大日本印刷(DNP)は6月5日、フレキシブルガラスを用いたカラーフィルタ製造プロセスを開発したと発表した。今後さらに開発を進め、2014年度の量産開始を目指す。

現在のTFT-LCDに搭載されているカラーフィルタ(CF)は、0.5~0.7mm厚のガラス基板を使用している。スマートフォンやタブレット端末など薄型・軽量が求められる用途では、CFパターンを形成したガラス基板を、ケミカルエッチング処理により0.15mm程度まで薄板化している。しかし、工程が増えることでリードタイムが長くなる他、ケミカルエッチング処理では、さらなる薄板化が難しいなどの課題があった。一方、ガラスの代替としてプラスチックフィルムの活用も検討されているが、酸素や水蒸気に対するバリア性、耐熱性、寸法安定性が課題となり、開発段階にとどまっている。
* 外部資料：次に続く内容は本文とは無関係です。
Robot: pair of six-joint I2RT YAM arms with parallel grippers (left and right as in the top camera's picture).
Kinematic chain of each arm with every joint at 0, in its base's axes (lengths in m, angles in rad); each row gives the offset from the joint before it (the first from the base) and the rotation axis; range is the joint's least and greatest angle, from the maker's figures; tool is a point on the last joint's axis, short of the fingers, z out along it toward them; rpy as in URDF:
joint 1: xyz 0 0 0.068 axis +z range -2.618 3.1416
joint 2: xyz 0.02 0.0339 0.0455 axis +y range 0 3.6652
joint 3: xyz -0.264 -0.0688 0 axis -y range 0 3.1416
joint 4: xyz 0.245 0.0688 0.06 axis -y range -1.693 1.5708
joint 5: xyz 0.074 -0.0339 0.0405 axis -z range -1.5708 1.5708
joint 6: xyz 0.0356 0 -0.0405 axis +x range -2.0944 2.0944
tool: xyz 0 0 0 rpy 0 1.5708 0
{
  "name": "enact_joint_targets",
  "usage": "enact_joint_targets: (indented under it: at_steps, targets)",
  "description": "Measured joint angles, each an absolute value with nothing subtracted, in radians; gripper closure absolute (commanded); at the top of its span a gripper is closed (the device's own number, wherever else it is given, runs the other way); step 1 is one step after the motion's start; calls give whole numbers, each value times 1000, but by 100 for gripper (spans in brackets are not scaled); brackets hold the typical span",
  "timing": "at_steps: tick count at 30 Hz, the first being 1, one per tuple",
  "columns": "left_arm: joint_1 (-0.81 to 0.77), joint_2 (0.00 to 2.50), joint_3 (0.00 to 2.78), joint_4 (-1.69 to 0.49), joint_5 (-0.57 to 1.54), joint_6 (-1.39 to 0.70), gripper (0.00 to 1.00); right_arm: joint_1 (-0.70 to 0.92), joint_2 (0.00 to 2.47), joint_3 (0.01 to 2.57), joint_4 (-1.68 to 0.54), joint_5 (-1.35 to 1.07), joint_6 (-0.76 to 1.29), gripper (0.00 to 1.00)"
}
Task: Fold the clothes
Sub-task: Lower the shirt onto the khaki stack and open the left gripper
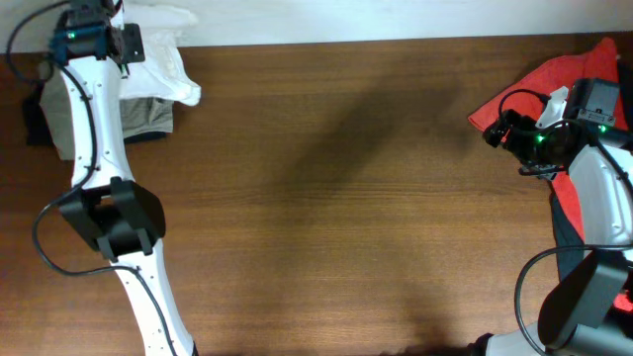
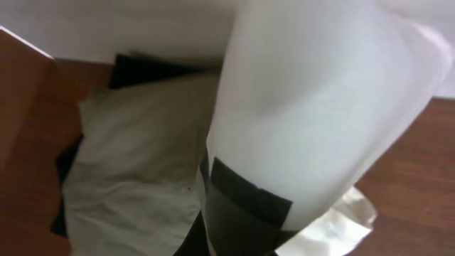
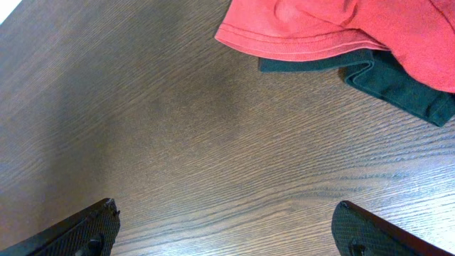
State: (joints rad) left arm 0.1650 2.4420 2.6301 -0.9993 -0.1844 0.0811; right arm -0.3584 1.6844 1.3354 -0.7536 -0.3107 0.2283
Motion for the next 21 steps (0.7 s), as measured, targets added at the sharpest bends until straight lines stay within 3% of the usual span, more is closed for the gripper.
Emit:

そこで今回、従来のガラス基板の1/10となる0.05~0.07mm厚のフレキシブルガラスを用いてロール・ツー・ロールプロセスによるCF製造技術、さらに、ガラスにクラック(ひび割れ)などの問題が生じないように条件を精査するなど、フィルムを扱う場合よりも基板に対する力の掛かり方を繊細に制御するプロセス技術を開発した。これにより、フィルムと同様のプロセスで、生産効率が高いフレキシブルディスプレイの実現が期待できるという。

今回、0.07mm厚のロール状フレキシブルガラスに対し、CFパターンをフォトリソグラフィ方式で形成した。製作したCFは、直径3cm以下に曲げられる柔軟性を備えている。

用途としては、TFT-LCDや有機ELなどのディスプレイをはじめ、電子ペーパー、有機EL照明、太陽電池などへの展開も計画している。